Problem to solve: Locate the line containing "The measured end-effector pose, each" in the material below. Copy that line and all following lines through the end exactly, omitting any pictures.

Data to use:

----

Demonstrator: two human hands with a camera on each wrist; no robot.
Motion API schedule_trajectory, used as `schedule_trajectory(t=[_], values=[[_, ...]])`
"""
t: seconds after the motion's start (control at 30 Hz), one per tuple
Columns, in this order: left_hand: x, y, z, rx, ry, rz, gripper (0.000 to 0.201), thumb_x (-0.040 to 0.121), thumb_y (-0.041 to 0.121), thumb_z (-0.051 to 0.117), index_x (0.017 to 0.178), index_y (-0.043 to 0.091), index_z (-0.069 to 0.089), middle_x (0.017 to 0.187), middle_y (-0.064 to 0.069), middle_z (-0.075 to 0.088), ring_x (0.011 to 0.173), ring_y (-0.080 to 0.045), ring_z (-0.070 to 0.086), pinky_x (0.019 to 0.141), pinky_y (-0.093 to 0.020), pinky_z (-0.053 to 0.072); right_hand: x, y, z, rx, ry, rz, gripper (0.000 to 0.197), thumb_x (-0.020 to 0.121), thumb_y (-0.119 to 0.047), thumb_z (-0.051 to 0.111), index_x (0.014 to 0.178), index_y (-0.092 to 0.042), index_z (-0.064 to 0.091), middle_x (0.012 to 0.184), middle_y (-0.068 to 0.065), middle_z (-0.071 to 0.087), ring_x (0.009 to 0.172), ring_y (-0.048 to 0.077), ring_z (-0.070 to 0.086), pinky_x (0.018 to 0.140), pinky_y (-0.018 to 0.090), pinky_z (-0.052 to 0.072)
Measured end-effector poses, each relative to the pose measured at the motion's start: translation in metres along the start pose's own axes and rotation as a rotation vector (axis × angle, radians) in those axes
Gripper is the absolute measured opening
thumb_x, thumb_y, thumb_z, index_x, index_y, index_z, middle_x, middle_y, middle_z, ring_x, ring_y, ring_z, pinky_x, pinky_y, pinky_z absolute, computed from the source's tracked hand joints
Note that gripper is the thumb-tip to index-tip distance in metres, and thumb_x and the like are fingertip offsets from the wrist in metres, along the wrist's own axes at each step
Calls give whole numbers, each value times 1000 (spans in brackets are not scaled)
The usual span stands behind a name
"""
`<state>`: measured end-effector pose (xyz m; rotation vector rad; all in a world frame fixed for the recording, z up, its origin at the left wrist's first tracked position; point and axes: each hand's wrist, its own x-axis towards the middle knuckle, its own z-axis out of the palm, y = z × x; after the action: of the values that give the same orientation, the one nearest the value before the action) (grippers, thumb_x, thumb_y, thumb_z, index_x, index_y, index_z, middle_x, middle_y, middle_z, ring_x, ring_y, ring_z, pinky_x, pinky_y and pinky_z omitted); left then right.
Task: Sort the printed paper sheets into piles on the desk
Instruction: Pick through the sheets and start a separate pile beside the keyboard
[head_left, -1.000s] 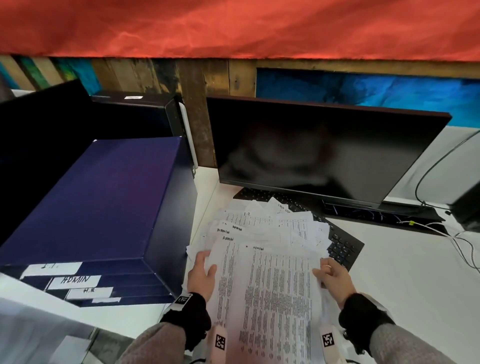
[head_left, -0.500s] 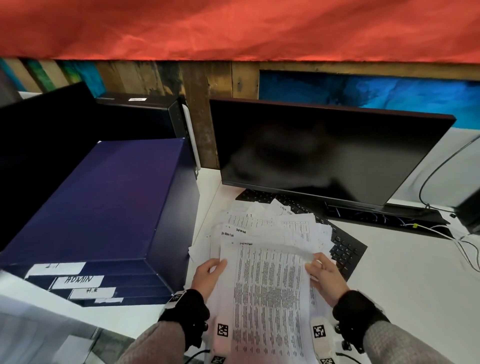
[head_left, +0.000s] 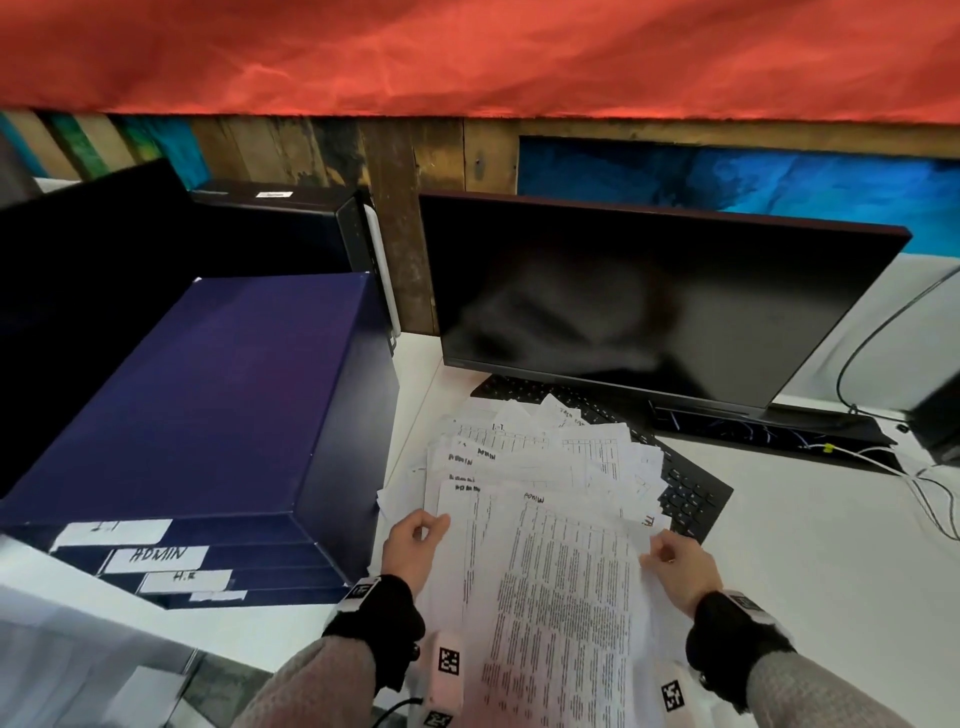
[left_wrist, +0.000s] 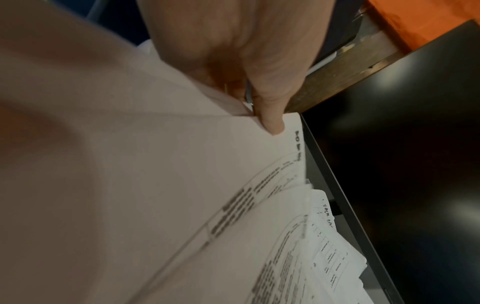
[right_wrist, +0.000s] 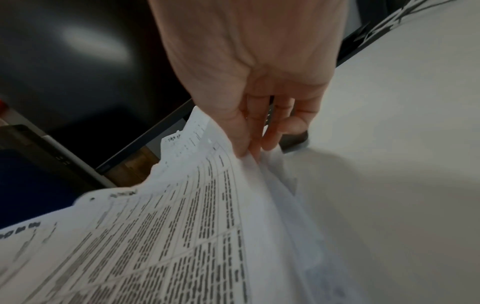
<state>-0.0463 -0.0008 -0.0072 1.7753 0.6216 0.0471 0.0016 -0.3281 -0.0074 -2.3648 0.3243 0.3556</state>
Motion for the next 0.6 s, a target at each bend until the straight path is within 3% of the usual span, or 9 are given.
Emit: schedule_trajectory(t=[0.13, 0.2, 0.3, 0.4, 0.5, 0.53, 0.6], values=[[3, -1, -1, 63, 3, -4, 27, 92, 25, 59, 68, 23, 46, 74, 0, 52, 75, -21, 47, 70, -29, 37, 1, 3, -4, -22, -3, 29, 30, 84, -4, 59, 63, -17, 41, 69, 6, 54, 70, 26, 47, 63, 29, 33], [0, 4, 0, 80, 23, -20, 6, 93, 21, 57, 91, 23, 51, 93, -3, 60, 92, -25, 56, 81, -30, 41, 1, -3, 2, 75, -10, 31, 24, 85, -2, 56, 67, -15, 45, 68, 9, 58, 69, 26, 51, 65, 29, 38], [-7, 9, 1, -36, -44, -89, 47, 91, 26, 62, 128, 22, 35, 116, 1, 49, 114, -18, 48, 98, -31, 38, -1, -18, 18, 303, -12, 65, 20, 87, 2, 52, 71, -10, 52, 63, 9, 58, 61, 24, 53, 60, 30, 45], [-11, 14, -1, -58, -195, -187, 62, 85, 22, 68, 132, 26, 29, 119, 6, 50, 110, -15, 50, 98, -32, 40, -7, -32, 34, 463, -15, 116, 7, 88, 3, 54, 86, -2, 60, 62, 11, 61, 57, 23, 55, 62, 36, 51], [-6, 14, -1, 77, -222, -184, 47, 82, -3, 59, 121, 16, 41, 114, -6, 61, 100, -21, 58, 82, -28, 46, -14, -38, 42, 482, -89, 129, 23, 85, -5, 62, 107, -6, 59, 80, 10, 65, 67, 21, 57, 63, 30, 50], [-4, 15, -1, 102, -225, -158, 44, 82, -6, 56, 119, 14, 43, 113, -7, 61, 102, -23, 59, 81, -27, 46, -15, -39, 41, 461, -137, 121, 34, 83, -10, 67, 115, -9, 55, 94, 10, 63, 77, 21, 58, 66, 29, 50], [-2, 21, -3, 105, -237, -87, 44, 84, -7, 56, 122, 12, 45, 115, -8, 62, 108, -25, 59, 86, -29, 49, -15, -40, 35, 434, -205, 92, 62, 79, -17, 74, 132, -16, 41, 121, 11, 53, 105, 24, 55, 83, 31, 49]])
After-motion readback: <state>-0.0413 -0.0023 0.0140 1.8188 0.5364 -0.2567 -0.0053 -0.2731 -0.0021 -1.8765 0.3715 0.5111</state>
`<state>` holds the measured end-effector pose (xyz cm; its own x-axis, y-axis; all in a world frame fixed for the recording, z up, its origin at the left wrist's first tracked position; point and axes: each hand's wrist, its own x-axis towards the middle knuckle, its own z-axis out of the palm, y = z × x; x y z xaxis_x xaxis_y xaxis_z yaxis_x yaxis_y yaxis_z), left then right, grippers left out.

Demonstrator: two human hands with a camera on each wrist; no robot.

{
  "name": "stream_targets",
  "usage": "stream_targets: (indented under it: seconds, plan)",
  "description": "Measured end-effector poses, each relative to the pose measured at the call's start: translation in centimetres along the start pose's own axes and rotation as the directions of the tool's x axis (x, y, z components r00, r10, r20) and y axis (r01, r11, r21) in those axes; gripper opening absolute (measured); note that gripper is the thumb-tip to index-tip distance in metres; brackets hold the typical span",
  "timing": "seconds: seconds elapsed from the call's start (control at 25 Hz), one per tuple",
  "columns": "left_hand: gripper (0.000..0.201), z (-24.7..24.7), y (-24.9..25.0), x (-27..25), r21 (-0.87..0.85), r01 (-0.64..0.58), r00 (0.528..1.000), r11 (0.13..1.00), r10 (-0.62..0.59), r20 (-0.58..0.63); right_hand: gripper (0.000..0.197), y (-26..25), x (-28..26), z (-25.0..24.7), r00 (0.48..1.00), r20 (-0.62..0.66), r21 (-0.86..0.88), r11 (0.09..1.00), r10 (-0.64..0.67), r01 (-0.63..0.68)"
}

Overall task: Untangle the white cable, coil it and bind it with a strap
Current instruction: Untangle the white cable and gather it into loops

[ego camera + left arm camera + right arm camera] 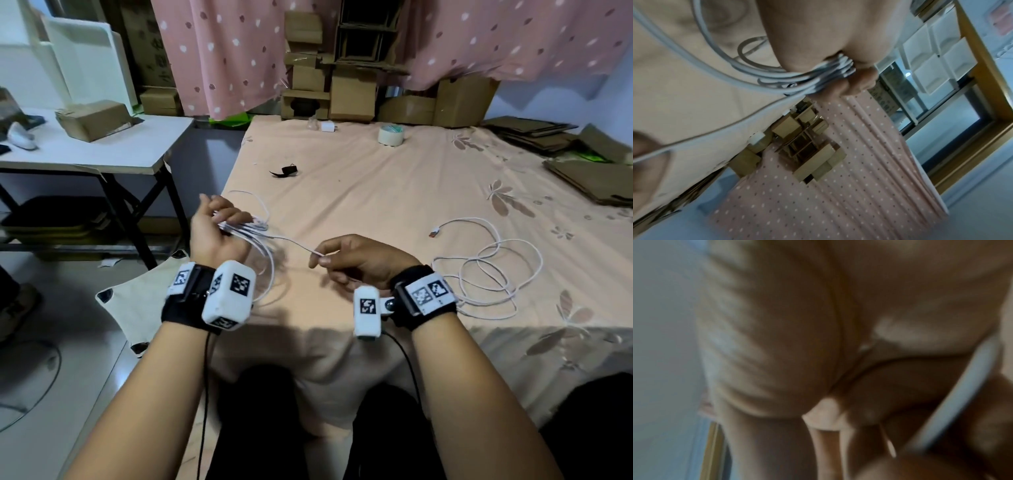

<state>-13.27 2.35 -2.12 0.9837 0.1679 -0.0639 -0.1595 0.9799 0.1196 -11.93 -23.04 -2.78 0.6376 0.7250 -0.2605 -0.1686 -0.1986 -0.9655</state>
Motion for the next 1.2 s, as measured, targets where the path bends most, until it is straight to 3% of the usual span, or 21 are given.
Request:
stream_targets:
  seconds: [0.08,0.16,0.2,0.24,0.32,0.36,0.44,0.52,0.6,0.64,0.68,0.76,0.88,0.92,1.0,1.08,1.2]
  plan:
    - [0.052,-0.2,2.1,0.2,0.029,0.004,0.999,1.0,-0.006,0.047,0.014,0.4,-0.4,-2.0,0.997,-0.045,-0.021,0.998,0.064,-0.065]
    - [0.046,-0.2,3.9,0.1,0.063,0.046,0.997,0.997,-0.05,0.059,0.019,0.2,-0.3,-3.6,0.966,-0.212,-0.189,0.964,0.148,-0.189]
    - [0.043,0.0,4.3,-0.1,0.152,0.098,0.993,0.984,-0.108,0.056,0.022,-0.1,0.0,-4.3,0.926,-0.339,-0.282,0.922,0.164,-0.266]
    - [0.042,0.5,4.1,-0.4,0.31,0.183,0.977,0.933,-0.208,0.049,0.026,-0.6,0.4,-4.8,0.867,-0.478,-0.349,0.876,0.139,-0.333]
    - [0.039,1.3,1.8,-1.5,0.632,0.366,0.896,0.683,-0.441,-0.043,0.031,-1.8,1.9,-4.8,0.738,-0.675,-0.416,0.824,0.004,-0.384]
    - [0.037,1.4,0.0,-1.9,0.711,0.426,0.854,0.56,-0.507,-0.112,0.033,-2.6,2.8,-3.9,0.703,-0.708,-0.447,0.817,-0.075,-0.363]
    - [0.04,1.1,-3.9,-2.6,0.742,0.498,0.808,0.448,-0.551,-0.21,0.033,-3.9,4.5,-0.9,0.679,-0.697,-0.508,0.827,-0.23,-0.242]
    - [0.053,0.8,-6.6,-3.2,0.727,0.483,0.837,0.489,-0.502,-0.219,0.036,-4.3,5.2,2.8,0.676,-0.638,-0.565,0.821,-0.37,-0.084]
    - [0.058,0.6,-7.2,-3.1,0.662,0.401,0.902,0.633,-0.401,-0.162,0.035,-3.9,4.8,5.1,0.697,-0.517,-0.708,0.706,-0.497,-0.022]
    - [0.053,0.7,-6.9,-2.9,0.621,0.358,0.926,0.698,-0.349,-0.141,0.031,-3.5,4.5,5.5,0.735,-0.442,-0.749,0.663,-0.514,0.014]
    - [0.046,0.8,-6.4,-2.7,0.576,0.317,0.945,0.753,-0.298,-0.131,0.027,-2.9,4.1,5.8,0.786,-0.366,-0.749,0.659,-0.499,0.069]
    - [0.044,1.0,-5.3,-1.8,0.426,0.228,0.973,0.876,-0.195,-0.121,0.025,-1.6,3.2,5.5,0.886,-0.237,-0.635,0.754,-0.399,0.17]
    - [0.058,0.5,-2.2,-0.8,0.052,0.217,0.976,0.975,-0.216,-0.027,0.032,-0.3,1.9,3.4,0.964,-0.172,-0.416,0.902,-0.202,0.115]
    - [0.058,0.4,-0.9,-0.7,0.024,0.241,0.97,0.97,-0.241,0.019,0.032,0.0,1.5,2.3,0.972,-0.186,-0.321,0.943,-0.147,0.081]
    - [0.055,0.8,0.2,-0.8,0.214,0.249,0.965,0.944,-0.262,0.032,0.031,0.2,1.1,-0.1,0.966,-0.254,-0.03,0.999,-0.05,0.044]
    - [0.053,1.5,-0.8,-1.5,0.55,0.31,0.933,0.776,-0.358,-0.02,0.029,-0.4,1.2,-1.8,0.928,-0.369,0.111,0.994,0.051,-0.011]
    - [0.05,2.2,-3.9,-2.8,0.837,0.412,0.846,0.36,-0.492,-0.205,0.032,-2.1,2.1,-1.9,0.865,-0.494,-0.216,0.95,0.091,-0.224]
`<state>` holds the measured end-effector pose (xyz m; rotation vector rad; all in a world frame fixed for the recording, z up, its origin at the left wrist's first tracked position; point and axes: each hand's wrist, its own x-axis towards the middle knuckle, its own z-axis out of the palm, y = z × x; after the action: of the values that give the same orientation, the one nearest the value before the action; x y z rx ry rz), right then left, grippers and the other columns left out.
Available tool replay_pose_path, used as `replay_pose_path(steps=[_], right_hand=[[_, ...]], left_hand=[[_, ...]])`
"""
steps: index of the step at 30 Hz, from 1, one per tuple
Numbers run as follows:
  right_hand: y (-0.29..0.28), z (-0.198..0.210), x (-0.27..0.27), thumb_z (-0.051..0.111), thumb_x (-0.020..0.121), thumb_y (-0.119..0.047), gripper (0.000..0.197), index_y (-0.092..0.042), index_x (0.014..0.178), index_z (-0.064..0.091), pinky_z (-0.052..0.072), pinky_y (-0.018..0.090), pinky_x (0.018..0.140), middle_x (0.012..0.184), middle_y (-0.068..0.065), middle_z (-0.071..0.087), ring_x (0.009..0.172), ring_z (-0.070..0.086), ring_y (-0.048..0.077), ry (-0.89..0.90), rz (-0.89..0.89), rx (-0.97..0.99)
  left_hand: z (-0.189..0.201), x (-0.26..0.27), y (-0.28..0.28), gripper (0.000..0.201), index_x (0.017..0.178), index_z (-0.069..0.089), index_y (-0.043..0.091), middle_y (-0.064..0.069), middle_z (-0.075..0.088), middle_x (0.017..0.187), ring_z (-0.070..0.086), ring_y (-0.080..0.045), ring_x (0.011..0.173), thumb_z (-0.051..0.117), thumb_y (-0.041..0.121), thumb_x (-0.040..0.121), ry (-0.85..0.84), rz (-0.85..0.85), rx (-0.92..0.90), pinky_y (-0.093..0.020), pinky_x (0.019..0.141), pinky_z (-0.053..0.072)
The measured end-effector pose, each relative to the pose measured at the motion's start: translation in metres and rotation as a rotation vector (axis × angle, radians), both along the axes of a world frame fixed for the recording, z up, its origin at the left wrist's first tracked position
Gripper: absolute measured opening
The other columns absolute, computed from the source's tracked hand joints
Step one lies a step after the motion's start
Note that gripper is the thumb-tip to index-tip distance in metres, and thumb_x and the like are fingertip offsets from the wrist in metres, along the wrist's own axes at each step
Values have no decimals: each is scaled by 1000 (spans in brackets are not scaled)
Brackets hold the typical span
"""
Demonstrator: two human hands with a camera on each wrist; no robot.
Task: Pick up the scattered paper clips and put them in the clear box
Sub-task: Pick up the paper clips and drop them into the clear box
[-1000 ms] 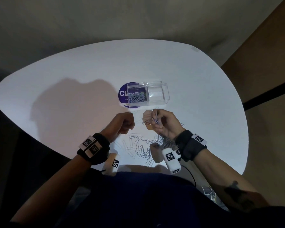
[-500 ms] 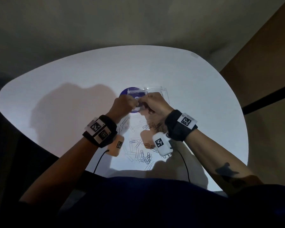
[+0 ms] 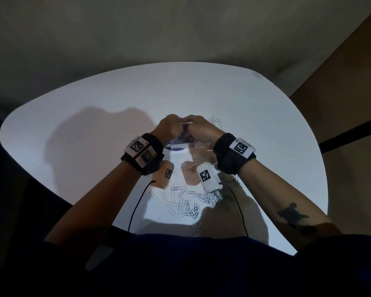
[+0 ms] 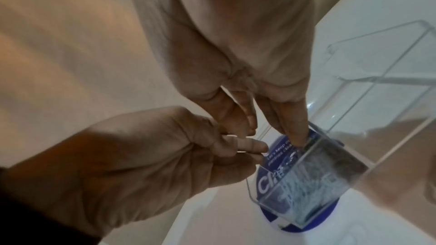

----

Exercise response:
The measured end-effector pose, each relative to the pose measured at the motion's start: translation in metres and rotation as a rotation vector (axis × angle, radians), both along the axes of a world frame fixed for the recording, z up, its origin at the left wrist's first tracked position
Gripper: absolute measured opening
The other columns absolute, computed from the source's tracked hand joints
Step one lies a step after the motion's start
Note that gripper is the thumb-tip to index-tip distance in metres, and thumb_x and the like are fingertip offsets from the wrist in metres, along the wrist's own axes at each step
Values have no decimals: each is scaled by 1000 (spans in brackets are not scaled)
Brackets hold the typical span
"""
Demonstrator: two human hands with a camera on each wrist; no robot.
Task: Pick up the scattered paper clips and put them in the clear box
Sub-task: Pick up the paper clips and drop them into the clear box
[-1000 ms] 
[-500 ms] 
[+0 ms] 
[+0 ms] 

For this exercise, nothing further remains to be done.